= Bottleneck traveling salesman problem =

Variant of the traveling salesman problem

The Bottleneck traveling salesman problem (bottleneck TSP) is a problem in discrete or combinatorial optimization. The problem is to find the Hamiltonian cycle (visiting each node exactly once) in a weighted graph which minimizes the weight of the highest-weight edge of the cycle. It was first formulated by Gilmore & Gomory (1964) with some additional constraints, and in its full generality by Garfinkel & Gilbert (1978).

==Complexity==
The problem is known to be NP-hard. The decision problem version of this, "for a given length x is there a Hamiltonian cycle in a graph G with no edge longer than x?", is NP-complete. NP-completeness follows immediately by a reduction from the problem of finding a Hamiltonian cycle.

==Algorithms==
Another reduction, from the bottleneck TSP to the usual TSP (where the goal is to minimize the sum of edge lengths), allows any algorithm for the usual TSP to also be used to solve the bottleneck TSP.
If the edge weights of the bottleneck TSP are replaced by any other numbers that have the same relative order, then the bottleneck solution remains unchanged.
If, in addition, each number in the sequence exceeds the sum of all smaller numbers, then the bottleneck solution will also equal the usual TSP solution.
For instance, such a result may be attained by resetting each weight to n^{i} where n is the number of vertices in the graph and i is the rank of the original weight of the edge in the sorted sequence of weights. For instance, following this transformation, the Held–Karp algorithm could be used to solve the bottleneck TSP in time O(n^{2}2^{n}).

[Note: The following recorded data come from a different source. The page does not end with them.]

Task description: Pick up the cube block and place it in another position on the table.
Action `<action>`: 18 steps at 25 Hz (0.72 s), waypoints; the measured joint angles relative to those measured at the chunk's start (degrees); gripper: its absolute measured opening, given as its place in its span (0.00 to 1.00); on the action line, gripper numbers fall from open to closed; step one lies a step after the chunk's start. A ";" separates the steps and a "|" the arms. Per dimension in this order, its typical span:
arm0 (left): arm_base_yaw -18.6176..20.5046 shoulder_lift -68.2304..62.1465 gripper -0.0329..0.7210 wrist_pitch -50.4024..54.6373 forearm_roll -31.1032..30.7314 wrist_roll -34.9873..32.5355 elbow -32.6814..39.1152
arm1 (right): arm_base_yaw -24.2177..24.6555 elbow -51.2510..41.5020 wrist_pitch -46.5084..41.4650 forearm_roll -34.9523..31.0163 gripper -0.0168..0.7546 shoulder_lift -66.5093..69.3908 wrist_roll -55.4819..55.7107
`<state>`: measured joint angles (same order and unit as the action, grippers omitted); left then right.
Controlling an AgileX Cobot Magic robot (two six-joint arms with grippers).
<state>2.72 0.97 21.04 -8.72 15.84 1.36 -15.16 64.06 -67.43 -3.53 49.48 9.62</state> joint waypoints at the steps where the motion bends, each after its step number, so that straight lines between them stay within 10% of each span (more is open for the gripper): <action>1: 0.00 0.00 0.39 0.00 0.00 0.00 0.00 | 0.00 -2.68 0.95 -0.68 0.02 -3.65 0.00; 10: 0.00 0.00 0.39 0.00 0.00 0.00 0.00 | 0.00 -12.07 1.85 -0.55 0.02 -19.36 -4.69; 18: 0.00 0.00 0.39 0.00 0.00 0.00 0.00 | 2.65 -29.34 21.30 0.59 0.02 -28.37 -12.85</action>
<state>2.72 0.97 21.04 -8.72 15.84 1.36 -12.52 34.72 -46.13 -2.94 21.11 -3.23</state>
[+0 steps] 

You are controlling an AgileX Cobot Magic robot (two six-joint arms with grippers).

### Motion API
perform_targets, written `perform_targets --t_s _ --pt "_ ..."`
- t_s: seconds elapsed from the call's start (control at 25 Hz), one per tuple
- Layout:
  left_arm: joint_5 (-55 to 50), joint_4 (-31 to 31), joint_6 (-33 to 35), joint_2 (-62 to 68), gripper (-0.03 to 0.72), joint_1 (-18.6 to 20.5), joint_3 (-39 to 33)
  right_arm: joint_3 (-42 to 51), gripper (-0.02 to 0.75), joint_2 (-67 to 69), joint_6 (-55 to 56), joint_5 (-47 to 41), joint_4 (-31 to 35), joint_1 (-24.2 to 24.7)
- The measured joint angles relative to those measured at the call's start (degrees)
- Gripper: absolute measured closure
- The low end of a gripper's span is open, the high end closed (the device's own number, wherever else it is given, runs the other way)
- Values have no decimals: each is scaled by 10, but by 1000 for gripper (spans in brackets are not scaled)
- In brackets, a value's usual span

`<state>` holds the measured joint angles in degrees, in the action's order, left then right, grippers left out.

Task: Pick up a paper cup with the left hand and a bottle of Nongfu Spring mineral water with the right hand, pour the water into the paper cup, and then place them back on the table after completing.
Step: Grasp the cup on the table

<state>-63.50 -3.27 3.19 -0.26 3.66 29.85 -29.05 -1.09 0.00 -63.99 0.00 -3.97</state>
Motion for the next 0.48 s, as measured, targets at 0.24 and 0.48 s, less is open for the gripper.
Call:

Alternatively, the problem can be solved by performing a binary search or sequential search for the smallest x such that the subgraph of edges of weight at most x has a Hamiltonian cycle. This method leads to solutions whose running time is only a logarithmic factor larger than the time to find a Hamiltonian cycle.

==Variations==

In an asymmetric bottleneck TSP, there are cases where the weight from node A to B is different from the weight from B to A (e. g. travel time between two cities with a traffic jam in one direction).

The Euclidean bottleneck TSP, or planar bottleneck TSP, is the bottleneck TSP with the distance being the ordinary Euclidean distance. The problem still remains NP-hard. However, many heuristics work better for it than for other distance functions.

The maximum scatter traveling salesman problem is another variation of the traveling salesman problem in which the goal is to find a Hamiltonian cycle that maximizes the minimum edge length rather than minimizing the maximum length. Its applications include the analysis of medical images, and the scheduling of metalworking steps in aircraft manufacture to avoid heat buildup from steps that are nearby in both time and space. It can be translated into an instance of the bottleneck TSP problem by negating all edge lengths (or, to keep the results positive, subtracting them all from a large enough constant). However, although this transformation preserves the optimal solution, it does not preserve the quality of approximations to that solution.

==Metric approximation algorithm==
If the graph is a metric space then there is an efficient approximation algorithm that finds a Hamiltonian cycle with maximum edge weight being no more than twice the optimum.
This result follows by Fleischner's theorem, that the square of a 2-vertex-connected graph always contains a Hamiltonian cycle. It is easy to find a threshold value θ, the smallest value such that the edges of weight θ form a 2-connected graph. Then θ provides a valid lower bound on the bottleneck TSP weight, for the bottleneck TSP is itself a 2-connected graph and necessarily contains an edge of weight at least θ. However, the square of the subgraph of edges of weight at most θ is Hamiltonian. By the triangle inequality for metric spaces, its Hamiltonian cycle has edges of weight at most 2θ.

This approximation ratio is best possible. For, any unweighted graph can be transformed into a metric space by setting its edge weights to 1 and setting the distance between all nonadjacent pairs of vertices to 2. An approximation with ratio better than 2 in this metric space could be used to determine whether the original graph contains a Hamiltonian cycle, an NP-complete problem.

Without the assumption that the input is a metric space, no finite approximation ratio is possible.